* Stored entries *
+--
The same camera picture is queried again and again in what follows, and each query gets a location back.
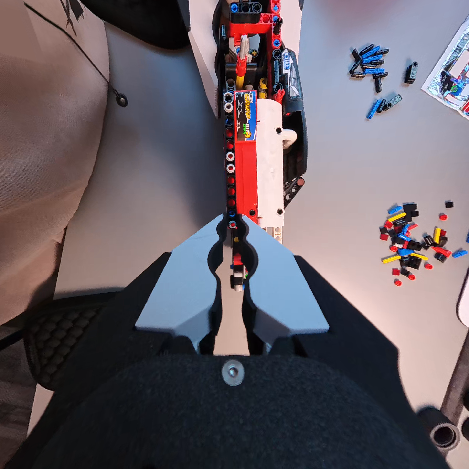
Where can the blue lego pin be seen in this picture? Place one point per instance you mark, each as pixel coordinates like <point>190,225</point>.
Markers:
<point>373,109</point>

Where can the long black lego beam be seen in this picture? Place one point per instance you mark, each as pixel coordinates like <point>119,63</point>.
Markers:
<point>226,172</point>

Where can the white book stand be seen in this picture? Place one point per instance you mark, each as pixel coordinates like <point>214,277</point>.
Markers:
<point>463,304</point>

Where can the holographic sticker sheet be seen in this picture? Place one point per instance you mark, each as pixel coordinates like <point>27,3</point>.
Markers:
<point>450,73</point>

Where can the black lego tyre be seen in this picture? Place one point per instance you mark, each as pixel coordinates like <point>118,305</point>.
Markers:
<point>439,428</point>
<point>465,428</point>

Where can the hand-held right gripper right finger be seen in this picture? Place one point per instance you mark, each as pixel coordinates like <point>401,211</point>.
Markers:
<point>289,296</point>

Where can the pile of small colourful pieces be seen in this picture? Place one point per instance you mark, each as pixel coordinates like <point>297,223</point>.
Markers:
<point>406,238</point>

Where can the bunch of blue black pins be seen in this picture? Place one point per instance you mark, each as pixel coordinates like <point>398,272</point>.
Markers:
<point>368,60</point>

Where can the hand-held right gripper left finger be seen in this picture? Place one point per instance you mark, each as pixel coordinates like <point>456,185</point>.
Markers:
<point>176,293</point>

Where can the lego race car model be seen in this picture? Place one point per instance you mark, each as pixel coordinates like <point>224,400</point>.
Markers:
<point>269,165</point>

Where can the black mesh chair seat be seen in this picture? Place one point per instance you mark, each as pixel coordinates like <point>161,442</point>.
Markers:
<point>66,337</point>

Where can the small black lego pin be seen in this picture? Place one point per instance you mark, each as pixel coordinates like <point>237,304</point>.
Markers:
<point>378,84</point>

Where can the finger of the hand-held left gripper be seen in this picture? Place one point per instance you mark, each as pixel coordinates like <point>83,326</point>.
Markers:
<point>291,25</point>
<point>201,36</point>

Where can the black lego connector piece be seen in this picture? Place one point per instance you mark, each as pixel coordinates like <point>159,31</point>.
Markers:
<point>411,72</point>
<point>390,102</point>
+--
* What you are asked to do *
Restate word for word every line from the top of the entries above to the line with "Where can the hand-held right gripper right", inclusive, and skip any pictures.

* Answer space *
The same camera picture is queried again and again in what follows, and each query gets a location back.
Where can the blue lego pin be seen in this picture? Place one point per instance you mark, each as pixel coordinates like <point>190,225</point>.
Markers:
<point>373,109</point>

Where can the long black lego beam be seen in this picture? Place one point per instance you mark, each as pixel coordinates like <point>119,63</point>.
Markers:
<point>226,172</point>

Where can the white book stand be seen in this picture? Place one point per instance you mark, each as pixel coordinates like <point>214,277</point>.
Markers:
<point>463,304</point>

Where can the holographic sticker sheet be seen in this picture? Place one point per instance you mark, each as pixel coordinates like <point>27,3</point>.
Markers:
<point>450,73</point>

Where can the black lego tyre be seen in this picture? Place one point per instance you mark, each as pixel coordinates like <point>118,305</point>.
Markers:
<point>439,428</point>
<point>465,428</point>

Where can the hand-held right gripper right finger be seen in this picture? Place one point per instance you mark, each as pixel coordinates like <point>401,211</point>.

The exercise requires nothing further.